张起走后,老族长又和三位长老商谈起之前之事,但脸上的笑容已渐渐谈去。
张起已经很久没有见到父亲的笑容,自从九年前闹腾的那件事,他像是一夜之间老了十岁不止,未满六旬,如今看着像垂暮之年。
他清晰的记得那天,族人都渐渐散去,但父亲独自留下,眉头始终紧皱,抬头望向天空。
那神情说不出的失落,时而抬头望天,时而失望叹气……
……
七天之后。
虎丘流浪来的乞丐并没有对青阳城有多大影响,各自的买卖照常营生,只是城里治安不太好,到处可见有乞丐斗殴。
一队由张氏护卫,青铁镖局组成的上百干练人马在南门外集结,其中六十名护卫左臂上带有张字的刺绣,另外三十人臂上刺有青铁二字。
“张少爷!”
“少爷来了!”
一匹白马缓缓驶出南门,张家护卫和青铁镖局的纷纷测头望去,然后恭敬的招呼着。
青铁镖局的副镖头有五六个,其中有个姓张的和张家同一姓氏,所以张家护送任务一般由他接待。
张起对着领头魁梧大汉拱手道;“张镖头。”
张镖头一夹马腹,棕色骏马往前走几步,他爽朗大声笑道;“张少爷,又见面了。”
说完打量张起身后的一干家丁,两人也不是第一次合作,彼此也比较熟络,张镖头嘴角上浮,调侃道;
“哎呀,张少爷怎么连个女仆也不带,这路途遥远枯燥乏味,累点无所谓,把身体憋坏了可不行。”
身后一干镖师听了哈哈大笑。
张起也没有在意对面的打趣,只是郑重其事的说道;
“此去离越国关道还有好几千里,别说是仆人了,就算我这些护卫都快吃不消。”
“何况路途凶险难测,这趟货物事关重大,万万不能有闪失。”
张镖头收起笑容,正色道;“张少爷所言不差,是在下唐突了。”
说着看了一眼身后镖师道;“这批都是在下精挑细选的,怎么样,张少爷还满意吧。”
这批镖师比以往的精干比少,年龄大约都在三十上下,一身腱子肉突出。
长期和劫匪打交道身上散发一股煞气,看样子就知道是一群身经百战的镖师。
见张起目光扫视过来,镖师们表情一肃,抽出大刀举过头顶“吼,吼”大吼几声。
其实张家护卫也不比镖师差,族中护卫数量更是高达三四百人。
但所谓龙有龙门,鼠有鼠道,此去越国还有不少路段,山路崎岖,山匪横行。
青铁镖局的成立比青阳城还早,周边大小城都有分局,方圆几千里小有名气,不是太贵重的买卖江湖人士多半都会卖他们几分面子。

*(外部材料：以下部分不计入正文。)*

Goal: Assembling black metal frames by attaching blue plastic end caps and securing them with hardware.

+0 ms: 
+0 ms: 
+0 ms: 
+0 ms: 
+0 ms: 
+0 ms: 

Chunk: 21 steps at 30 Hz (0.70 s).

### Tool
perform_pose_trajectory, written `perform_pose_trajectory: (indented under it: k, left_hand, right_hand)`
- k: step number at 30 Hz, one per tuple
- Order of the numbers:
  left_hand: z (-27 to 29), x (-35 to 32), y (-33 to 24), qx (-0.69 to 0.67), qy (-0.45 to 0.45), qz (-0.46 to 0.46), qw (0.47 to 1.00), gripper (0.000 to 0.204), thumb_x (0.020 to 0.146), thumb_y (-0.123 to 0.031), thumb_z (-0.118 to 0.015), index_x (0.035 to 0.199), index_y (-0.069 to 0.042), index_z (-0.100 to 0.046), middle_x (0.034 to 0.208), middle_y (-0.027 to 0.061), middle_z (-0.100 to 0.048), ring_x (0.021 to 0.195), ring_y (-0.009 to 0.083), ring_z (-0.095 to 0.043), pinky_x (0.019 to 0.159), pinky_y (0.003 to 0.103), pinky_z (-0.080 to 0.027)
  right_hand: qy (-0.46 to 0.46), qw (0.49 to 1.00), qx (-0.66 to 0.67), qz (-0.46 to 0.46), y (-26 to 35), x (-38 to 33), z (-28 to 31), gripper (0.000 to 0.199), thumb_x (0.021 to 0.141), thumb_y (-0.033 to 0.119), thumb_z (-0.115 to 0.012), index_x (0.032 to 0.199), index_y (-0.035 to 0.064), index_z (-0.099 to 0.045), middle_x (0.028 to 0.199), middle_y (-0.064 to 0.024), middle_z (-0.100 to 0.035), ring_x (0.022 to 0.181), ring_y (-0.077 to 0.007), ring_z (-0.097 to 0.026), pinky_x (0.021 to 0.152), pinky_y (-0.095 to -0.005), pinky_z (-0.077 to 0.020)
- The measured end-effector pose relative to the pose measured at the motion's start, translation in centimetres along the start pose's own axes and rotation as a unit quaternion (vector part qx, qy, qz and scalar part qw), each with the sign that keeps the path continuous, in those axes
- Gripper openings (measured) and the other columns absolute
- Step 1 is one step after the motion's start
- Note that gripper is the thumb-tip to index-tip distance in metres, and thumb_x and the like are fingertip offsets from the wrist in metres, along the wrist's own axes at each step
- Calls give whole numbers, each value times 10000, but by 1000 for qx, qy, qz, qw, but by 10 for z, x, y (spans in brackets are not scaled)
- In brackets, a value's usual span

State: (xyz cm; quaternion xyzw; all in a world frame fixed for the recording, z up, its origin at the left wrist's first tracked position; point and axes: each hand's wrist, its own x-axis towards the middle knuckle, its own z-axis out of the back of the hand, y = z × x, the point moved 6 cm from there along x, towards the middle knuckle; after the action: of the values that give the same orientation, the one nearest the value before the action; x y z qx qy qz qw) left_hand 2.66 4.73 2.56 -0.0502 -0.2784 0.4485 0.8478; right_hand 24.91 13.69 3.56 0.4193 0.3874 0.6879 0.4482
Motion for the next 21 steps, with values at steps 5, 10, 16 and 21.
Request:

这也是一个走镖不成文的规定,雇佣青铁镖局的镖师,路途山匪多少会睁一只眼闭一只眼。
张起点点头,说道;“出发。”
十几辆货车,在棕黑肥马的拉扯下,跟在上百人的护卫下浩浩荡荡出城。
一行人的背影渐行渐远,天空此时飘来濛濛细雨,起了大雾。
张起回头看了一眼青阳城,朦胧之中渐渐变得不在清晰,他不知为何,心中莫名出现一丝烦闷感。